Making Peace with Technology as a Real Estate Agent

By Colin Ryan

About

The Problem With Progress

Let us tell you what you already know: the Internet has transformed the entire real estate industry. Twenty years ago, potential real estate buyers were largely in the dark about their choices; all they had were a string of abbreviations and a grainy photograph of a property’s exterior.

Real estate professionals, on the other hand, were wizards. They had a secret, mysterious knowledge of their trade, and clients could benefit from that knowledge for a price.

Welcome to the twenty-first century. Today, there are no secrets. Buyers can view live video feeds of the area, read reviews of your agency, get perspectives on the neighborhood from current residents, access government stats on traffic and environmental hazards, check the seller’s asking price against trends for the surrounding area, take virtual tours of every room, even sign contracts digitally.

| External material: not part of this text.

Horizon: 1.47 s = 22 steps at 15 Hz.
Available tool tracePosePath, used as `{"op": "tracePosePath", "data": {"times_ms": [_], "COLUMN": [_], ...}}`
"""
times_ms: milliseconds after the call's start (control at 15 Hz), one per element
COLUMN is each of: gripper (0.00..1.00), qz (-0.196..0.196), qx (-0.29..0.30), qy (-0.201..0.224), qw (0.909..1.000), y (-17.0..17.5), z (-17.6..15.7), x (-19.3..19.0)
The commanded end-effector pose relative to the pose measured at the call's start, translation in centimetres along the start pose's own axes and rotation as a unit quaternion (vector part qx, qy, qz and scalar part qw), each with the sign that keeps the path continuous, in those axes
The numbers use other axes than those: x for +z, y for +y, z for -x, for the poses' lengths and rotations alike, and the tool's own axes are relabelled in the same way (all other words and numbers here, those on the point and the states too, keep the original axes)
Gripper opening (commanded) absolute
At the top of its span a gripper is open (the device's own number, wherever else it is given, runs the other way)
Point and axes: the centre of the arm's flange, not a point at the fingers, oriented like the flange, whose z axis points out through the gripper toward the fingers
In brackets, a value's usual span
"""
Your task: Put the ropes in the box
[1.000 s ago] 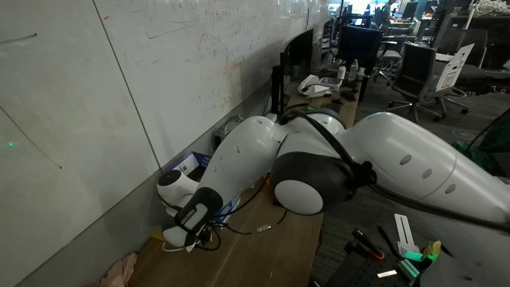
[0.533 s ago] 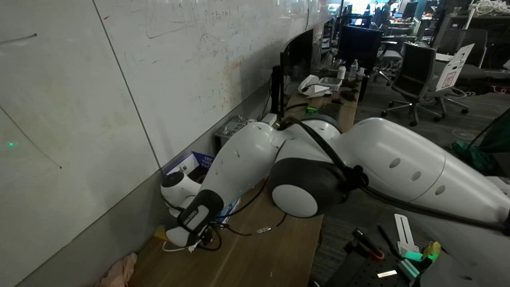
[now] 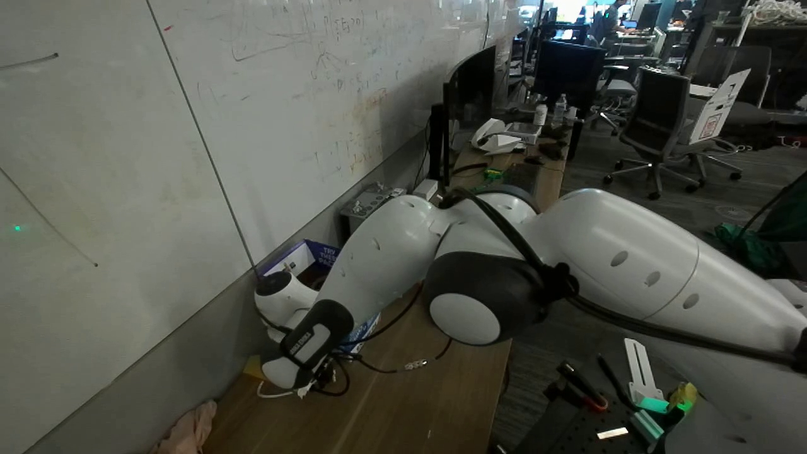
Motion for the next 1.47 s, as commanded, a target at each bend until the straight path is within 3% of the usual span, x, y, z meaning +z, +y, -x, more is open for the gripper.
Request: {"op": "tracePosePath", "data": {"times_ms": [0, 333, 533, 867, 1133, 1400], "gripper": [0.49, 0.12, 0.03, 0.06, 0.06, 0.06], "qz": [-0.001, 0.009, 0.021, 0.023, -0.019, -0.077], "qx": [-0.003, -0.023, -0.052, -0.112, -0.141, -0.121], "qy": [-0.010, -0.011, -0.022, -0.034, -0.033, 0.012], "qw": [0.9999, 0.9996, 0.9982, 0.9928, 0.9893, 0.9896], "y": [-1.4, -1.5, -0.9, 0.5, 0.9, 1.7], "z": [-0.6, -1.0, -1.3, -2.2, -2.7, -3.8], "x": [-0.1, -0.6, -1.5, -8.4, -16.4, -25.1]}}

New Challenges, New Solutions

Nevertheless, if clients now have increased access to information, agents also have increased access to potential clients. Social media and marketing technology are changing the way agents interact with their clients. Ten years ago, Facebook didn’t exist; today, more than 80 percent of real estate professionals are using the service in their jobs.

This has led not just to changes in communication, but more importantly, to changes in advertising and marketing. The Internet has come to dominate real estate marketing. That means there are increased opportunities to reach potential clients more quickly, more efficiently, and more cheaply.

On the other hand, this also means there’s more pressure on agents to adopt the new tools. But agents who complain by responding that they “just don’t understand technology” are ignoring their business sense. Fads and trends become norms on the Internet for a reason: because they make life easier, they make life better, and they make people money. True, there’s a learning curve, particularly for agents who didn’t come of age with the Internet; but that’s no excuse for ignoring it.

Getting To Work

An effective real estate agent keeps current and continues to educate himself on the ways technology is being adopted and adapted to the industry. That means humbling yourself and asking people in the know, who are often younger. There are also more formal ways to educate yourself. Read books. Take classes. Go to conferences. Put in the time.

Finally, it’s important to remember that when it comes to technology, just because you have to understand it doesn’t mean you have to be an expert. You always have the option of recruiting someone else to handle your technology for you. Nevertheless, you’ll have to know enough to be sure that you’re not throwing your money away. Hiring someone to build your website will be a waste of time if what they produce is based on the demands of last year’s customers.

This brings to mind a final point about technology: perhaps the biggest challenge of using it is the fact that it’s always changing. But that’s all the more reason to be active about adopting it. Don’t wait for some grand epiphany: search for knowledge. It’s part of your job.